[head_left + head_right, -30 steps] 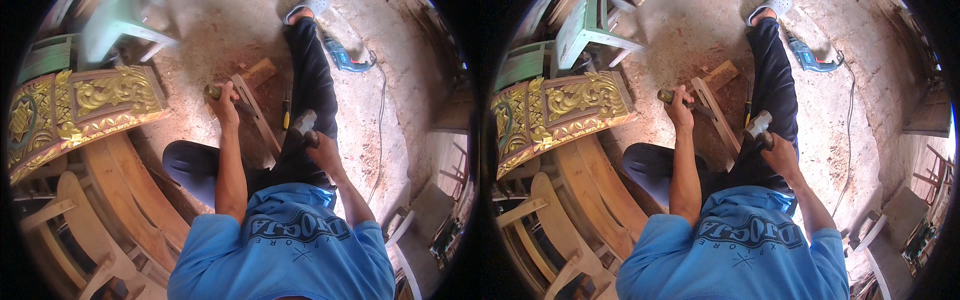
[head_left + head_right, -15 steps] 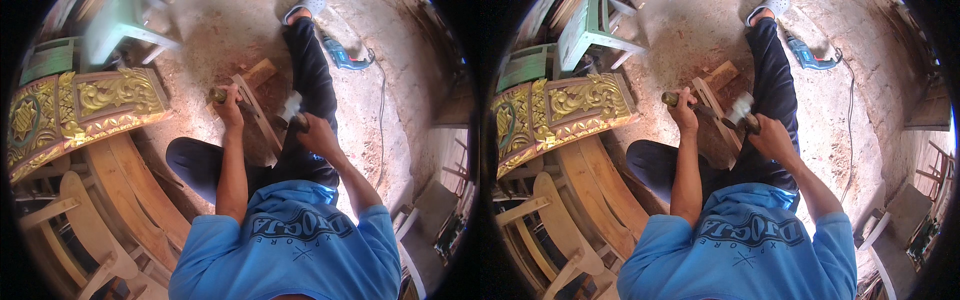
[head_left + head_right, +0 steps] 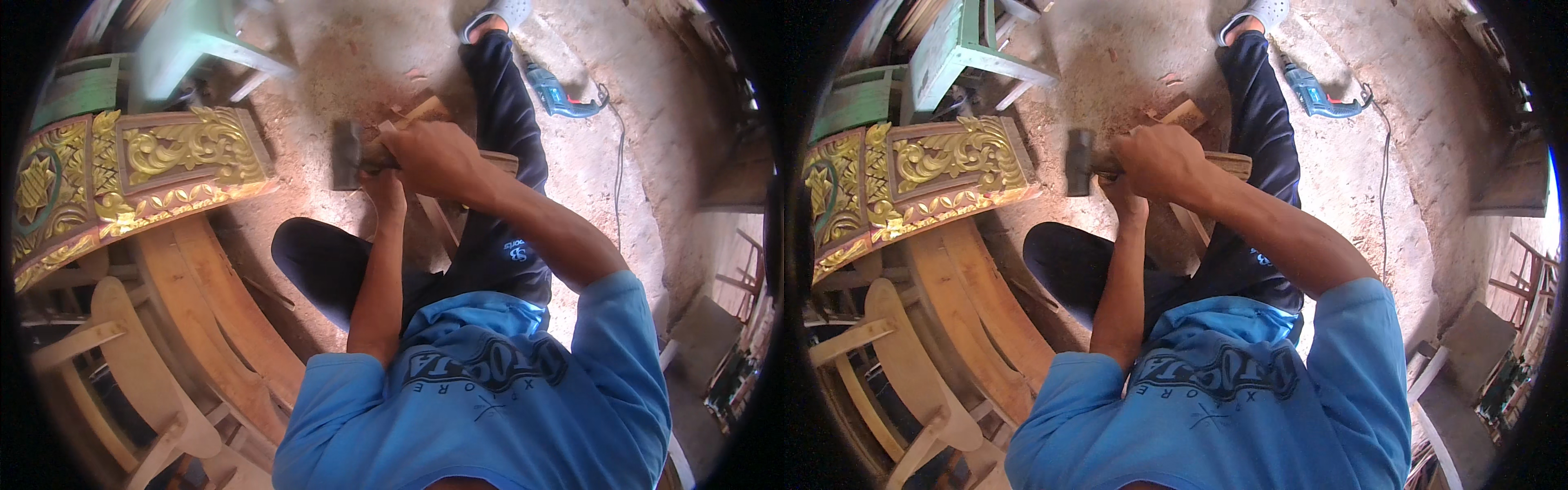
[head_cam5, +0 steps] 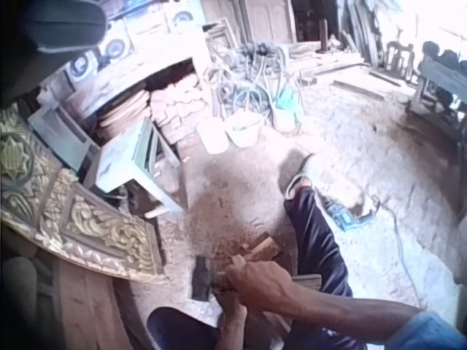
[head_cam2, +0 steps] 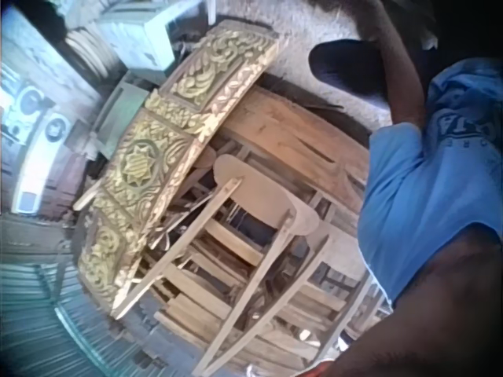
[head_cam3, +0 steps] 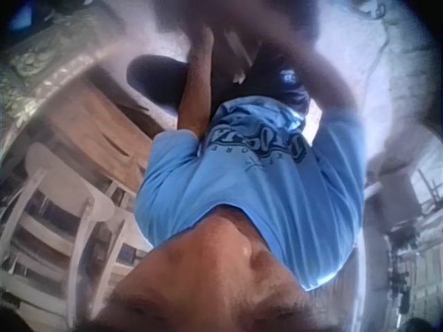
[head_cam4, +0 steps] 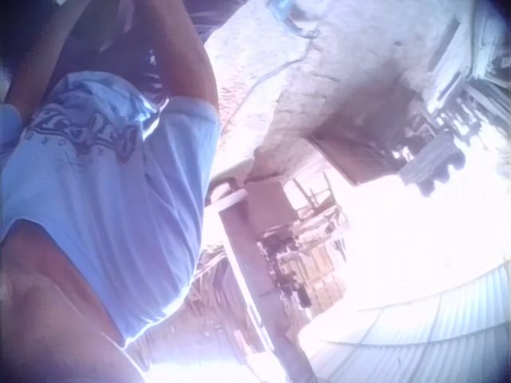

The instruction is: The person is sitting on the floor in a workshop, using a chisel and hammer to carve a small piece of wood. They repeatedly strike the chisel to shape the wood, occasionally adjusting its position.

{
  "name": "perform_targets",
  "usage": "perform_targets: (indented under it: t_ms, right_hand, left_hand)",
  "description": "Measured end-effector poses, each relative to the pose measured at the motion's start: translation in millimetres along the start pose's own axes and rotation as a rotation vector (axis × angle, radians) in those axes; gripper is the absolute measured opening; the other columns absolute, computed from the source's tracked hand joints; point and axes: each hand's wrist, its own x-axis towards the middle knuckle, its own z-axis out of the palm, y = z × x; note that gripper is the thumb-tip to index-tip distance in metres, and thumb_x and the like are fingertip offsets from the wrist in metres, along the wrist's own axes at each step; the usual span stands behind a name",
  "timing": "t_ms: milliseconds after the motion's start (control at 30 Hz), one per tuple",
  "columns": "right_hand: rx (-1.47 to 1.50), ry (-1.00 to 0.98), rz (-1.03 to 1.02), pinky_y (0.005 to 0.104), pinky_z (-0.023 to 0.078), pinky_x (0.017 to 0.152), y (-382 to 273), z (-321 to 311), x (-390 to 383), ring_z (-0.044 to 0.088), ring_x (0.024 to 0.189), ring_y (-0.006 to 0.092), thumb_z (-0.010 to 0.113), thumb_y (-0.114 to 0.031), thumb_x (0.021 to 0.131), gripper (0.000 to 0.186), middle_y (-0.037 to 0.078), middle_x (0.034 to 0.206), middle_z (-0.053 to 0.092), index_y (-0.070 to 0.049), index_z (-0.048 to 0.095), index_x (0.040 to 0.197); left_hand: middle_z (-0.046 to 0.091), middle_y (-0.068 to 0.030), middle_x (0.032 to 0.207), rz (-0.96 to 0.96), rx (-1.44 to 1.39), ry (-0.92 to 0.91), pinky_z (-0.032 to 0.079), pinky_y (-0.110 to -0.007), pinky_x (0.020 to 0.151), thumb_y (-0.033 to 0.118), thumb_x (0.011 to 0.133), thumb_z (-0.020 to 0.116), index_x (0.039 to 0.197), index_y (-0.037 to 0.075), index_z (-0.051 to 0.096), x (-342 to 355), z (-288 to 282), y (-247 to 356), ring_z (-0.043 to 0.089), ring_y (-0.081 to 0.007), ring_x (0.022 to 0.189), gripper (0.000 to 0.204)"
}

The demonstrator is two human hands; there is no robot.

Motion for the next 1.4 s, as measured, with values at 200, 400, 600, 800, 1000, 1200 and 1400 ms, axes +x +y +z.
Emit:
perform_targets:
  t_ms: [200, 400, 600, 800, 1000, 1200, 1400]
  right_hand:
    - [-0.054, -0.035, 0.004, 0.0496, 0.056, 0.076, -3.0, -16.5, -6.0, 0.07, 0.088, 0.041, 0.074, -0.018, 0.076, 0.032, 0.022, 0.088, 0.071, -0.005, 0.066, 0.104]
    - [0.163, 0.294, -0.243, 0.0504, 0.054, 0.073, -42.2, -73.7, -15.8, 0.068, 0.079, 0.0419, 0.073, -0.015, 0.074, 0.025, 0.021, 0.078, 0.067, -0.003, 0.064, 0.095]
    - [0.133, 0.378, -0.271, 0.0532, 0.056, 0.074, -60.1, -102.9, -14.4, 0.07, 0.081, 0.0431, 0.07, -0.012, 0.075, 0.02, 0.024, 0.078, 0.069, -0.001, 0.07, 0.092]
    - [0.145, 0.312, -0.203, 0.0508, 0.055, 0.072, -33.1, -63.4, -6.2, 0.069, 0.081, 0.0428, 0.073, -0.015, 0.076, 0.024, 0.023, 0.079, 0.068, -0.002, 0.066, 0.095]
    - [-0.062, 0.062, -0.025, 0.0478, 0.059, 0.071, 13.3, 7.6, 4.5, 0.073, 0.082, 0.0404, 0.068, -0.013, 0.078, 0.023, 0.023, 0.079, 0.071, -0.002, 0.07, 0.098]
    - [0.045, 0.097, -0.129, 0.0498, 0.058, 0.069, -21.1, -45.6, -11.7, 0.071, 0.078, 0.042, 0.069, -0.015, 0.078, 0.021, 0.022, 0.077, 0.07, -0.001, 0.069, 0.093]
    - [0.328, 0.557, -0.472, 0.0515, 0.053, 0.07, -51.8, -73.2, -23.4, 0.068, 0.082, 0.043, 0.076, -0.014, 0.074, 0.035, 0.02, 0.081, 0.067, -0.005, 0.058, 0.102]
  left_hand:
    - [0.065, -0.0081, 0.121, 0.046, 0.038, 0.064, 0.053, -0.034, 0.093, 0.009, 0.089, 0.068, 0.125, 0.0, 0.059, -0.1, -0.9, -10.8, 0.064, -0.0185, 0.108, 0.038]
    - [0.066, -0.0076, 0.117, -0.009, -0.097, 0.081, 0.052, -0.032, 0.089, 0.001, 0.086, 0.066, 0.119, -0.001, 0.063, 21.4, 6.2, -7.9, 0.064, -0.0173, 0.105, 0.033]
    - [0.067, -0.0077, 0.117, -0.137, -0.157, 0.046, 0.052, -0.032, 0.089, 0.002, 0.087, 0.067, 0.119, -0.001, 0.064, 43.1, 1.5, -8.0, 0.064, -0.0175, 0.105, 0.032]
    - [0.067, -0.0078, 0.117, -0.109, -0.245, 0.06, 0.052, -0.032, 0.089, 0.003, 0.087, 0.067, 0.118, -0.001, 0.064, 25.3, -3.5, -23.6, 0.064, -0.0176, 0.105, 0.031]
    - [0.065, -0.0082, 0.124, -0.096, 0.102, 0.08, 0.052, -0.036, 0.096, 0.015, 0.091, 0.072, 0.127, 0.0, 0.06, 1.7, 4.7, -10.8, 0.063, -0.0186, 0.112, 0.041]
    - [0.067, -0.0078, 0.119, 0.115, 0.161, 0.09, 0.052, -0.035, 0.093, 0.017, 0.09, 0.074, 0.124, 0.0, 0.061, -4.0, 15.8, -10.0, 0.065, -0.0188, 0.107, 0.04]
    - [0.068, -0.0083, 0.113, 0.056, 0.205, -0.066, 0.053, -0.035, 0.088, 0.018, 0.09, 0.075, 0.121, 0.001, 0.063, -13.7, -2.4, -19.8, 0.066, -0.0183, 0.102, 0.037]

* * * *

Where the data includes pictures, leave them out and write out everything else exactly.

[head_left + head_right, -30 steps] 
[head_left + head_right, -15 steps] 
[head_left + head_right, +0 steps] 
[head_cam5, +0 steps] 
[head_cam2, +0 steps] 
[head_cam3, +0 steps] 
[head_cam4, +0 steps] 

The instruction is: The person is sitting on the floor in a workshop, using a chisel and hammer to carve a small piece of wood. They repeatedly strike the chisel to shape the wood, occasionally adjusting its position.

{
  "name": "perform_targets",
  "usage": "perform_targets: (indented under it: t_ms, right_hand, left_hand)",
  "description": "Measured end-effector poses, each relative to the pose measured at the motion's start: translation in millimetres along the start pose's own axes and rotation as a rotation vector (axis × angle, radians) in those axes; gripper is the absolute measured opening; the other columns absolute, computed from the source's tracked hand joints; point and axes: each hand's wrist, its own x-axis towards the middle knuckle, its own z-axis out of the palm, y = z × x; note that gripper is the thumb-tip to index-tip distance in metres, and thumb_x and the like are fingertip offsets from the wrist in metres, along the wrist's own axes at each step; the usual span stands behind a name",
  "timing": "t_ms: milliseconds after the motion's start (control at 30 Hz), one per tuple",
  "columns": "right_hand: rx (-1.47 to 1.50), ry (-1.00 to 0.98), rz (-1.03 to 1.02), pinky_y (0.005 to 0.104), pinky_z (-0.023 to 0.078), pinky_x (0.017 to 0.152), y (-382 to 273), z (-321 to 311), x (-390 to 383), ring_z (-0.044 to 0.088), ring_x (0.024 to 0.189), ring_y (-0.006 to 0.092), thumb_z (-0.010 to 0.113), thumb_y (-0.114 to 0.031), thumb_x (0.021 to 0.131), gripper (0.000 to 0.186), middle_y (-0.037 to 0.078), middle_x (0.034 to 0.206), middle_z (-0.053 to 0.092), index_y (-0.070 to 0.049), index_z (-0.048 to 0.095), index_x (0.040 to 0.197); left_hand: middle_z (-0.046 to 0.091), middle_y (-0.068 to 0.030), middle_x (0.032 to 0.207), rz (-0.96 to 0.96), rx (-1.44 to 1.39), ry (-0.92 to 0.91), pinky_z (-0.032 to 0.079), pinky_y (-0.110 to -0.007), pinky_x (0.020 to 0.151), thumb_y (-0.033 to 0.118), thumb_x (0.011 to 0.133), thumb_z (-0.020 to 0.116), index_x (0.039 to 0.197), index_y (-0.037 to 0.075), index_z (-0.051 to 0.096), x (-342 to 355), z (-288 to 282), y (-247 to 356), ring_z (-0.043 to 0.089), ring_y (-0.081 to 0.007), ring_x (0.022 to 0.189), gripper (0.000 to 0.204)"
}

The demonstrator is two human hands; there is no robot.

Motion for the next 1.4 s, as measured, with values at 200, 400, 600, 800, 1000, 1200 and 1400 ms, axes +x +y +z.
Emit:
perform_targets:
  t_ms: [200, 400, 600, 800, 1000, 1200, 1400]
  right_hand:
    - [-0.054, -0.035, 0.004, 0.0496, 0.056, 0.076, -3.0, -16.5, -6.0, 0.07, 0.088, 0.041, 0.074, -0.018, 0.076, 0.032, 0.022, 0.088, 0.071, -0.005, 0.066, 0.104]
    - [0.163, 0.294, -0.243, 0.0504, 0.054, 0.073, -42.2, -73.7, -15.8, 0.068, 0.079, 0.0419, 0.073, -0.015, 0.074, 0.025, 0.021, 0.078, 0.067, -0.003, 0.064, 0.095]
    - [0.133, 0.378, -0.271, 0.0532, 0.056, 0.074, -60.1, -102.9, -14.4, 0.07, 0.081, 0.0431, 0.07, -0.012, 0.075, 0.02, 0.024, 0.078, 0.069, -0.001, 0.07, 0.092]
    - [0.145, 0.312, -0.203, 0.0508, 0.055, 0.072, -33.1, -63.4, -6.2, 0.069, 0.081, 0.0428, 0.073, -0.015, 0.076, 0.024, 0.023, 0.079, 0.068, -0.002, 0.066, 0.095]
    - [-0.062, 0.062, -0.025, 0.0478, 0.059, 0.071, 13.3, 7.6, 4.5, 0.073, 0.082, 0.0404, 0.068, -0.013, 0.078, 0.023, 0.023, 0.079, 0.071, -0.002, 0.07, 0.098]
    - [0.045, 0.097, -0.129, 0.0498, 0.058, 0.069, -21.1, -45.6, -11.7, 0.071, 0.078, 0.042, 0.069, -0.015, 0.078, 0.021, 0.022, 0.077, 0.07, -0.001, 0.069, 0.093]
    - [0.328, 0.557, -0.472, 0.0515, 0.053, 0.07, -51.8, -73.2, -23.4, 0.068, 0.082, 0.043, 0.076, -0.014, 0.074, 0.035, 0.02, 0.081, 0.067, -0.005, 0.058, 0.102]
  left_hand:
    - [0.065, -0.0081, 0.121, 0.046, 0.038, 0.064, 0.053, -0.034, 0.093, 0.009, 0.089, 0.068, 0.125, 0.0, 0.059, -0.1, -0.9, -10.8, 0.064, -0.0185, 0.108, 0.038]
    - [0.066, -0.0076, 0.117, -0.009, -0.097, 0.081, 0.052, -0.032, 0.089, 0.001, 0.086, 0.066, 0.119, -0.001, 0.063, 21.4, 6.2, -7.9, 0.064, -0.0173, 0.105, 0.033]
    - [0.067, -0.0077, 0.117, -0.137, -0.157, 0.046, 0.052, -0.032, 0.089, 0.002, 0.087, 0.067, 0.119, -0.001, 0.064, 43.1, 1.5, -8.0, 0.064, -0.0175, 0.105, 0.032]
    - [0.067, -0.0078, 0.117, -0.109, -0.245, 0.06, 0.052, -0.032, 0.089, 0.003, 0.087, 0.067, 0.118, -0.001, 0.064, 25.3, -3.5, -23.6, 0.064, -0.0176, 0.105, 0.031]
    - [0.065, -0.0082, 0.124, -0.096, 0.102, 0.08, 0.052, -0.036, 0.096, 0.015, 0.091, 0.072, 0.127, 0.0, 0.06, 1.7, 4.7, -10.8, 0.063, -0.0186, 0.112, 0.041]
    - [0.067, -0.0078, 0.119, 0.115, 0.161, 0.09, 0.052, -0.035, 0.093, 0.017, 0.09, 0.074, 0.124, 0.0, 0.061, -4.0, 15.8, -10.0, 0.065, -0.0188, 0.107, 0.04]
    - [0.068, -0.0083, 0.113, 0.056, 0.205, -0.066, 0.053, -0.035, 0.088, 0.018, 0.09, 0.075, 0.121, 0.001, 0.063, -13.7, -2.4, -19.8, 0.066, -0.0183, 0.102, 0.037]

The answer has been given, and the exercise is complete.